Directions for this task:
Where the word "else" occurs in a line of the listing below, copy that line.

** Opening Data extracts block **

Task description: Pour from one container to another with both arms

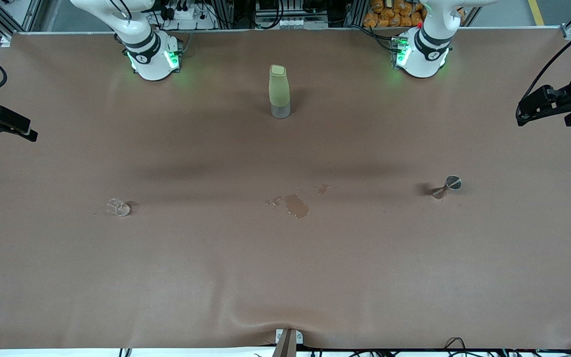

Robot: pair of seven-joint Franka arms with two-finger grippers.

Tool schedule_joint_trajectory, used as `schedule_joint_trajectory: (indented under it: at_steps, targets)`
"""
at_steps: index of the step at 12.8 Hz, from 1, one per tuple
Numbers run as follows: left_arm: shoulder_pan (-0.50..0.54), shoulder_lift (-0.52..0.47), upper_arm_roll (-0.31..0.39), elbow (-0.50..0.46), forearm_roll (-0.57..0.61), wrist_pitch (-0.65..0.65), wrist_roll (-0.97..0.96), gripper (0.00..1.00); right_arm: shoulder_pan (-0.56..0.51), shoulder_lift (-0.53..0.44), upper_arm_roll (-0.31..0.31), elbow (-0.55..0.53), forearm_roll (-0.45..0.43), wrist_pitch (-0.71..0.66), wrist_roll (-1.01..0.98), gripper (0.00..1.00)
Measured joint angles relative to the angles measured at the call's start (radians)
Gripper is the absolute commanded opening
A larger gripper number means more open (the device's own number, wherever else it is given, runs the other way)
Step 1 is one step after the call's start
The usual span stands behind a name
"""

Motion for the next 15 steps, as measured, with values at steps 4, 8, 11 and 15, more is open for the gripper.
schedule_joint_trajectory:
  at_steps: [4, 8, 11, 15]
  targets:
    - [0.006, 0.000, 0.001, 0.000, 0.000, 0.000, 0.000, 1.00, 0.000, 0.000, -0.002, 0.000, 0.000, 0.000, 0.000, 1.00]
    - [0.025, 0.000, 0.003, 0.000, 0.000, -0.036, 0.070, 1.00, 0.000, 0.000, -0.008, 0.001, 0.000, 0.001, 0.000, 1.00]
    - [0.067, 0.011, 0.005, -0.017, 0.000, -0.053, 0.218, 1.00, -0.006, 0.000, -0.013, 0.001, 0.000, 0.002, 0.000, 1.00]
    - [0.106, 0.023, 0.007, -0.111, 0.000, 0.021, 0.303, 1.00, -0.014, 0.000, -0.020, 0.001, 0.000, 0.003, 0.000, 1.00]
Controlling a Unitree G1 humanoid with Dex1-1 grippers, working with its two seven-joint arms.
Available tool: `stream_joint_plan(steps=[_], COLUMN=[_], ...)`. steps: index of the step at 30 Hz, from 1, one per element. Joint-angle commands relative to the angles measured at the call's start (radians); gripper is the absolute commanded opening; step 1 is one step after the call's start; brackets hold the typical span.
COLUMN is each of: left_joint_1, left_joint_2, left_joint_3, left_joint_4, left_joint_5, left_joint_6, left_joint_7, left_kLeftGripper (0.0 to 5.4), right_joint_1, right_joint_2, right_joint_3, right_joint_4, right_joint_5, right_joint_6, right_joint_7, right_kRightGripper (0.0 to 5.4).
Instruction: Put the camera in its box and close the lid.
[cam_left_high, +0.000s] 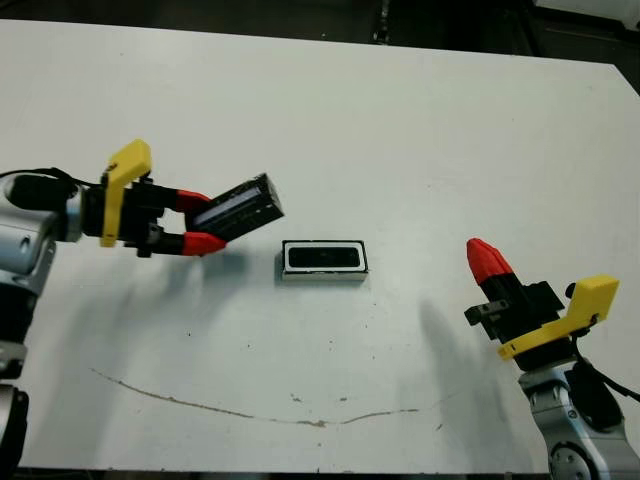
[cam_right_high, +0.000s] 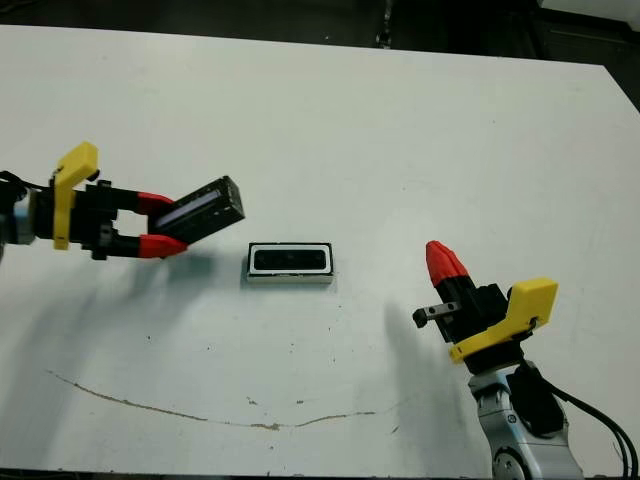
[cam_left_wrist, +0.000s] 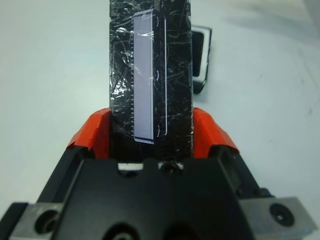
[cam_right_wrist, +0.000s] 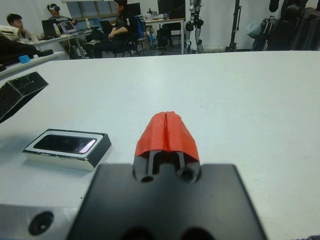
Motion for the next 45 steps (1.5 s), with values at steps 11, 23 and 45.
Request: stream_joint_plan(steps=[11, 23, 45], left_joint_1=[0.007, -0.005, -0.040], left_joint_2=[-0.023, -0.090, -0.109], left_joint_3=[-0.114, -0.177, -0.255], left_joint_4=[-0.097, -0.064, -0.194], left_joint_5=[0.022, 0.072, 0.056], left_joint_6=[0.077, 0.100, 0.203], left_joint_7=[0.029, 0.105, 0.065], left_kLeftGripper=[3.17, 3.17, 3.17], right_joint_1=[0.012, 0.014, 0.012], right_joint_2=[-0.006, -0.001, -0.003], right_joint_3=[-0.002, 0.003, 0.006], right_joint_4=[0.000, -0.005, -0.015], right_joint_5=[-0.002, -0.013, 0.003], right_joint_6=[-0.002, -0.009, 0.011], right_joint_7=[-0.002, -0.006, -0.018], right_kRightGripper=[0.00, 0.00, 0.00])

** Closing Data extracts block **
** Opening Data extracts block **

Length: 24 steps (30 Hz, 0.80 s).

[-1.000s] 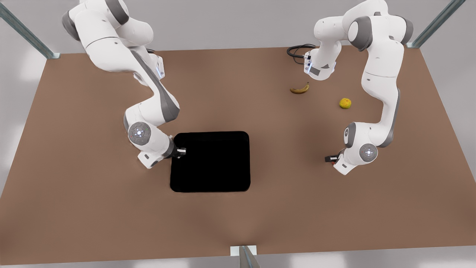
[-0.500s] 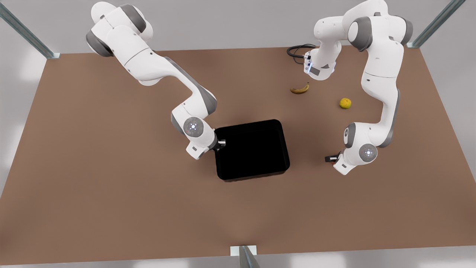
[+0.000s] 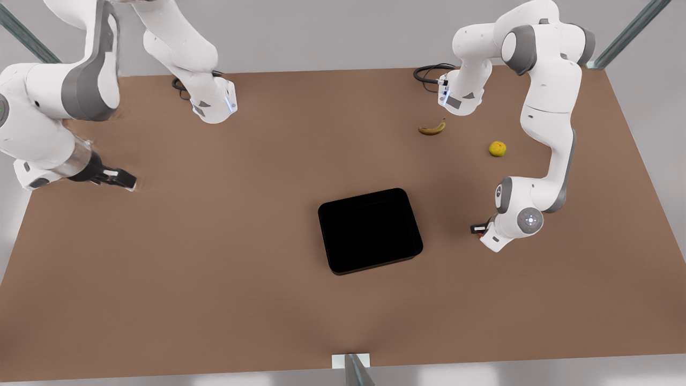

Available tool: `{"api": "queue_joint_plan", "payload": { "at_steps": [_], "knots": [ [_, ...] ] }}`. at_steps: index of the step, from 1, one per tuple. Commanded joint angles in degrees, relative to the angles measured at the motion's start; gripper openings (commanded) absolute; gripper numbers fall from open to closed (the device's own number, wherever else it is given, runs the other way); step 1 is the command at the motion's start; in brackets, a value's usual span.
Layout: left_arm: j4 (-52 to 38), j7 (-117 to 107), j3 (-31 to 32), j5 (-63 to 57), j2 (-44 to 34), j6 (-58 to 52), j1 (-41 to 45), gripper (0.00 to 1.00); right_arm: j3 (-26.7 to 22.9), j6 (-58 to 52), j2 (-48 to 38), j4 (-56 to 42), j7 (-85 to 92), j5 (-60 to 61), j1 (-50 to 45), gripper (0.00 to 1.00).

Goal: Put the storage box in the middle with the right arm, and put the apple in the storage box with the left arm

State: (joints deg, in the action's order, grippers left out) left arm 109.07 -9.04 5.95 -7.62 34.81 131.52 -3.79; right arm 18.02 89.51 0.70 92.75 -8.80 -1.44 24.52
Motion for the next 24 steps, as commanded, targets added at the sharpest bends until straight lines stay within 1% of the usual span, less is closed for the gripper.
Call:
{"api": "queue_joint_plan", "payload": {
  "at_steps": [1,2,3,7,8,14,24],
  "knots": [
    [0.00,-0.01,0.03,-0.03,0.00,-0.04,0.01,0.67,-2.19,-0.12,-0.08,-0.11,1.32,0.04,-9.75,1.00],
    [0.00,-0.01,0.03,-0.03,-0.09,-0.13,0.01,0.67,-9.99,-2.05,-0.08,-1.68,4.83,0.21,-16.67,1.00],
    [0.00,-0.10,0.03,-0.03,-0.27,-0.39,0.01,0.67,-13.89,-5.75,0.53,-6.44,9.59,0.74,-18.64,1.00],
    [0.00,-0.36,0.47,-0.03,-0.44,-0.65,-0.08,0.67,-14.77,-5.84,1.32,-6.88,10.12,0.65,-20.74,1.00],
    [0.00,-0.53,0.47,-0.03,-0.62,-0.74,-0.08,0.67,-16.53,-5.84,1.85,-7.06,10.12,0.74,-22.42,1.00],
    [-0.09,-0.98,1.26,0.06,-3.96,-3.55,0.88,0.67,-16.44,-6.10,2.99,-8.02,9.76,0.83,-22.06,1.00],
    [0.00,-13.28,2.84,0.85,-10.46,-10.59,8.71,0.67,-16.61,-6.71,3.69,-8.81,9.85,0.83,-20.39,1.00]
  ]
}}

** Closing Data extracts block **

Answer box:
A larger gripper number means more open (the device's own number, wherever else it is given, runs the other way)
Available tool: `{"api": "queue_joint_plan", "payload": { "at_steps": [_], "knots": [ [_, ...] ] }}`. at_steps: index of the step, from 1, one per tuple. Commanded joint angles in degrees, relative to the angles measured at the motion's start; gripper openings (commanded) absolute; gripper numbers fall from open to closed (the device's own number, wherever else it is given, runs the other way); step 1 is the command at the motion's start; in brackets, a value's usual span.

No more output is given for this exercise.